From the first line to the last, write out the material exactly.

**COLLECTED DATA:**
·····

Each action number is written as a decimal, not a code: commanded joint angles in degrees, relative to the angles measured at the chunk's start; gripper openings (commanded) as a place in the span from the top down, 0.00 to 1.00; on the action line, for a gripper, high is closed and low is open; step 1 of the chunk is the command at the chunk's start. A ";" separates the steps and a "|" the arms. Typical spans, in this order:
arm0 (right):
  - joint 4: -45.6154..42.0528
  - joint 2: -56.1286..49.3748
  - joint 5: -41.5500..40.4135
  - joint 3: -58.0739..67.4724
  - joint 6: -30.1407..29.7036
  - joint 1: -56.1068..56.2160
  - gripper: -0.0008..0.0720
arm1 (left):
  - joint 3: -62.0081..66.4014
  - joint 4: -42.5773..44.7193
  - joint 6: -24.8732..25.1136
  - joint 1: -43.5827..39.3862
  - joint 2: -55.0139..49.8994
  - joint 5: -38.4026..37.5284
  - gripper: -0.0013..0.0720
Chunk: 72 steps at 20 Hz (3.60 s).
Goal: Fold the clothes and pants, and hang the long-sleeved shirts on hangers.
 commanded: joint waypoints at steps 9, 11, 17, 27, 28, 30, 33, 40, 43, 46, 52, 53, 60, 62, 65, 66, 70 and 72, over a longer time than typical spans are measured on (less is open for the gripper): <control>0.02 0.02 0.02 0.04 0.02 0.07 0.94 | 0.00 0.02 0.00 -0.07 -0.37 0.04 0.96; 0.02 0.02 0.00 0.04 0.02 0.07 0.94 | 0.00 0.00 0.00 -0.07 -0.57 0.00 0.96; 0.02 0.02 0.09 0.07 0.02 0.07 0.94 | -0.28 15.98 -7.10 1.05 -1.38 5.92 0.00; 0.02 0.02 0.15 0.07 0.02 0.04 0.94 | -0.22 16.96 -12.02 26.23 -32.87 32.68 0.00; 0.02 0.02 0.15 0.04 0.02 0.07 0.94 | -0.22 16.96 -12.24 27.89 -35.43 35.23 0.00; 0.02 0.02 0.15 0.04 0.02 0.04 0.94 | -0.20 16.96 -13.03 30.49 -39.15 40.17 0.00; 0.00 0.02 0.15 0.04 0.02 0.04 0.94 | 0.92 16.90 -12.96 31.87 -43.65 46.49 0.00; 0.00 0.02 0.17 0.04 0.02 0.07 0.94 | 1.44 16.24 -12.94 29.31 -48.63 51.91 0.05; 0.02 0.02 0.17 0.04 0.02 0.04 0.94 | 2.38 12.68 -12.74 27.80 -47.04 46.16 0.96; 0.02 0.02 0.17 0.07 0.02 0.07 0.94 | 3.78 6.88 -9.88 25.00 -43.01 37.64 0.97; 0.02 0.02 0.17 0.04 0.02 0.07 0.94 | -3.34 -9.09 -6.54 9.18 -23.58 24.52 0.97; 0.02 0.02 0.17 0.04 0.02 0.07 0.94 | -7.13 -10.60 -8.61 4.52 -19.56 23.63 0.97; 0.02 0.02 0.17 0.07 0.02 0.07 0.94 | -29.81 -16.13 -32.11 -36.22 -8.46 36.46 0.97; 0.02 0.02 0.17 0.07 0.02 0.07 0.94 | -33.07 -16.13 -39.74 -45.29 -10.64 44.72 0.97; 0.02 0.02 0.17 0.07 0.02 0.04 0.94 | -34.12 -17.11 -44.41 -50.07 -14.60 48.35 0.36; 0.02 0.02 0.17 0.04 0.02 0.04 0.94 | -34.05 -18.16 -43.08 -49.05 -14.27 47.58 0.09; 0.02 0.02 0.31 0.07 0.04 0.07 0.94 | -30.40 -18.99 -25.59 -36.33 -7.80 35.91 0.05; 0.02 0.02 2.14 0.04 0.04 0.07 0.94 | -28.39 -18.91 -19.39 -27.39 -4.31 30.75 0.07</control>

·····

**WRITTEN ANSWER:**
Each action number is written as a decimal, not a code: commanded joint angles in degrees, relative to the angles measured at the chunk's start; gripper openings (commanded) as a place in the span from the top down, 0.00 to 1.00; on the action line, for a gripper, high is closed and low is open; step 1 of the chunk is the command at the chunk's start. A ";" separates the steps and a "|" the arms. Typical spans, in this order:
arm0 (right):
  - joint 4: -45.6154..42.0528
  - joint 2: -56.1286..49.3748
  - joint 5: -41.5500..40.4135
  - joint 3: -58.0739..67.4724
  - joint 6: -30.1407..29.7036
  - joint 1: -56.1068..56.2160
  - gripper: -0.0008..0.0720
arm1 (left):
  - joint 3: -62.0081..66.4014
  - joint 4: -42.5773..44.7193
  - joint 6: -24.8732..25.1136
  - joint 1: -43.5827..39.3862
  - joint 2: -55.0139..49.8994
  - joint 5: -38.4026..37.5284
  - gripper: -0.0013..0.0720
Chunk: 72 steps at 20 Hz (3.60 s).
Goal: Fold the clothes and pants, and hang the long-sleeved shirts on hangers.
 commanded: joint waypoints at steps 9, 11, 17, 27, 28, 30, 33, 40, 43, 46, 52, 53, 60, 62, 65, 66, 70 and 72, over a longer time than typical spans are measured on (less is open for the gripper): <control>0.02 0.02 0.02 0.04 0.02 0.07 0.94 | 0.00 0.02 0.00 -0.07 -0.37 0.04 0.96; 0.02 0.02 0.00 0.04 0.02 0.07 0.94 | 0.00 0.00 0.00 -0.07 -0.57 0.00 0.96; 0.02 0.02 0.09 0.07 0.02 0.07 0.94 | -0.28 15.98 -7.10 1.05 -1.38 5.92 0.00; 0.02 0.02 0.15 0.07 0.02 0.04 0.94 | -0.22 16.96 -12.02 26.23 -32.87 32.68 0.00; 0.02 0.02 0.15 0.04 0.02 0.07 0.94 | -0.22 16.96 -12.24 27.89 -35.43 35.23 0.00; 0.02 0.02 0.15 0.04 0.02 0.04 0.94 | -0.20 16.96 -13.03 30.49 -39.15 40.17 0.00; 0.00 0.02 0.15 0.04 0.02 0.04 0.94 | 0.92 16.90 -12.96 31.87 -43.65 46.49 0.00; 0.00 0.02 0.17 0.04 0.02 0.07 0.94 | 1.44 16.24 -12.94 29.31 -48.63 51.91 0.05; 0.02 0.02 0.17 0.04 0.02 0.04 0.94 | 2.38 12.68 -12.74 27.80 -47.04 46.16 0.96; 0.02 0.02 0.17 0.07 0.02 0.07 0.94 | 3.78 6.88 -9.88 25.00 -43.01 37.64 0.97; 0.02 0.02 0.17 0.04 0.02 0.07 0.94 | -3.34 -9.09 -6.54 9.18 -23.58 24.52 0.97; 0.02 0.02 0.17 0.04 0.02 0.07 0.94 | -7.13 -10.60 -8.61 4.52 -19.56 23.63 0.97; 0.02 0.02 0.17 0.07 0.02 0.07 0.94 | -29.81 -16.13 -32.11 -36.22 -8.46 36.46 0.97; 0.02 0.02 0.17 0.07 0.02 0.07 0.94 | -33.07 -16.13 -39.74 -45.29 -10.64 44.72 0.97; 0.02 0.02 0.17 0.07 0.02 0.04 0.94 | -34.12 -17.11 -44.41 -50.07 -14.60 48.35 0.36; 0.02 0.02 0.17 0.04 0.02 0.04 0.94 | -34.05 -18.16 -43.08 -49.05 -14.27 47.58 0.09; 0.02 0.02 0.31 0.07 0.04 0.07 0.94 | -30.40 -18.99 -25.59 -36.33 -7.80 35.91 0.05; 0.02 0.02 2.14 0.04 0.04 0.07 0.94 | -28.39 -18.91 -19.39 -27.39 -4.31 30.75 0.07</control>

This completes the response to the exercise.